Sebagai orang yang masih tinggal indekos, alias merantau, mi adalah salah satu makanan yang terkadang menjadi paling enak di momen-momen tertentu. Salah satu momen paling membuat mi terasa lezat adalah 'tanggal tua'.
Nahasnya, tanggal tua, bukan lagi hanya terjadi pada akhir bulan, justru juga bisa terjadi saat awal bulan. Ketika orang lain sedang berlomba mengeluarkan uang berwarna biru dan merah saat awal bulan, saya justru mengeluarkan uang paling besar warna ungu atau ungu-kebiruan, dan paling sering warna coklat muda.
Syukurlah, masih ada yang dikeluarin, daripada tidak sama sekali dan ngutang ke warungnya, kan?
Kalau bisa bayar, tidak masalah. Bagaimana kalau tidak? Malu.
Itulah mengapa, ketika uang yang dikeluarkan sudah berwarna coklat muda dan warna-warna pudar lainnya, saya pasti akan melirik dan mencomot bungkusan plastik berisi mi.
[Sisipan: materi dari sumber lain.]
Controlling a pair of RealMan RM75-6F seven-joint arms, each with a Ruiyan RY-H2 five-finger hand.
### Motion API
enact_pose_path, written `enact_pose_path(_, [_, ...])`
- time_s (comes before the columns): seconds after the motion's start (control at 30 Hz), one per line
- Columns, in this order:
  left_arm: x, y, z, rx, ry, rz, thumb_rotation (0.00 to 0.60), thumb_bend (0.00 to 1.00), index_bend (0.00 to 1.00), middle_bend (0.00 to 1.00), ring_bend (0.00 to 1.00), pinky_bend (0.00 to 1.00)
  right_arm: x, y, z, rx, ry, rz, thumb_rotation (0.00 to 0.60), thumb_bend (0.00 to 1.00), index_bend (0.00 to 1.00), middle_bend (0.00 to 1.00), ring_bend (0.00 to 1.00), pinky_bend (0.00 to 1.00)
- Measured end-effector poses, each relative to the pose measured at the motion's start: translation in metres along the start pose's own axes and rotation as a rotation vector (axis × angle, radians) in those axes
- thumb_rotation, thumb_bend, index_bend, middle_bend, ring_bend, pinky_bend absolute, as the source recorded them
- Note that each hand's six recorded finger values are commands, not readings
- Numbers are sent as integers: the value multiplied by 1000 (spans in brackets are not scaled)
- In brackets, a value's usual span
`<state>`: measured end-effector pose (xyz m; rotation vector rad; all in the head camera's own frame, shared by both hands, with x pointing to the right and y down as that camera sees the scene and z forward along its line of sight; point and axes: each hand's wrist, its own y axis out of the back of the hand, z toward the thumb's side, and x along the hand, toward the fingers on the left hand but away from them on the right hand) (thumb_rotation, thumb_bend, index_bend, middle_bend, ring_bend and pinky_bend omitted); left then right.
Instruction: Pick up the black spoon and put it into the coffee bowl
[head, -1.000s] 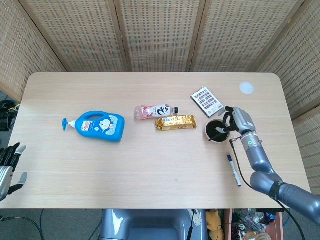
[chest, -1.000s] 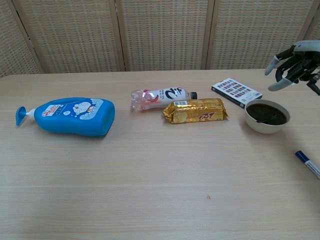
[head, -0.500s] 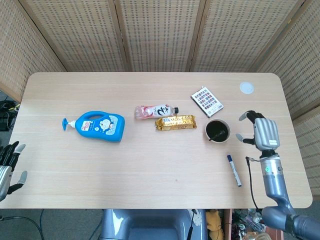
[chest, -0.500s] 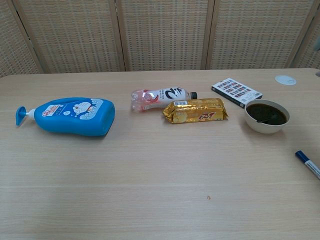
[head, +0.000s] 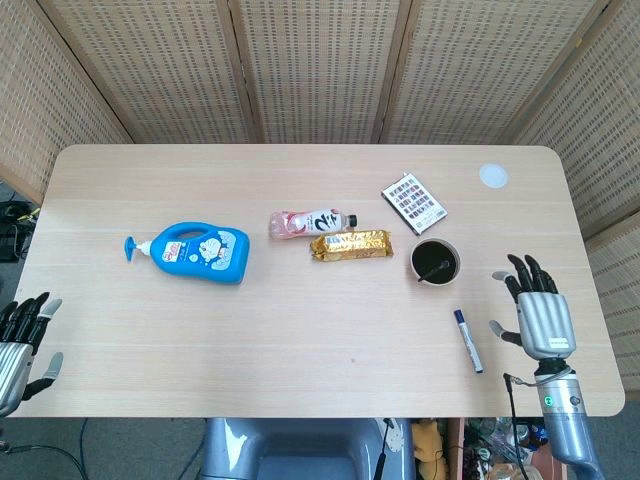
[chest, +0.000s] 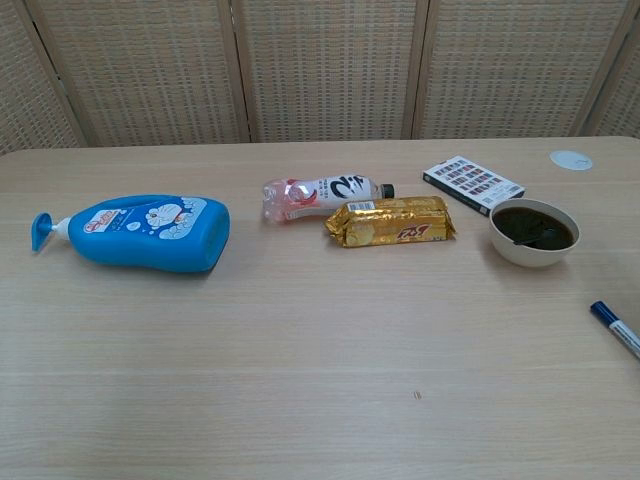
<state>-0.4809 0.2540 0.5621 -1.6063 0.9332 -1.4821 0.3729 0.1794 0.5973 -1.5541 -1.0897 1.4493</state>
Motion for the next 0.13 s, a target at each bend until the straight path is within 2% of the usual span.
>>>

Saat seperti inilah, saya menganggap mi adalah penyambung nafas surga dunia saya.
Lebay? Semoga Anda tidak merasakannya, ya! Hehe.
Ketika saya sudah menganggap mi sebagai penolong kantong di dalam perut saya, maka saya menepikan segala macam tulisan yang menyatakan bahwa mi merupakan makanan yang tidak sehat. Tentu, dengan catatan jika dikonsumsi secara berlebihan.
Contohnya, saya mengonsumsi mi instan 3 kali sehari persis seperti mengonsumsi nasi atau makanan yang dianggap pokok dan lebih "normal" di masyarakat sekitar. Itu akan membuat orang lain menganggap saya sudah melakukan pola hidup yang tidak sehat.
"Jangan makan mi mulu, Ded!"
Bayangkan, seandainya seseorang dalam kurun waktu nyaris tiga-empat hari, hanya tinggal memiliki uang 10-20 ribu. Apa yang akan ia makan?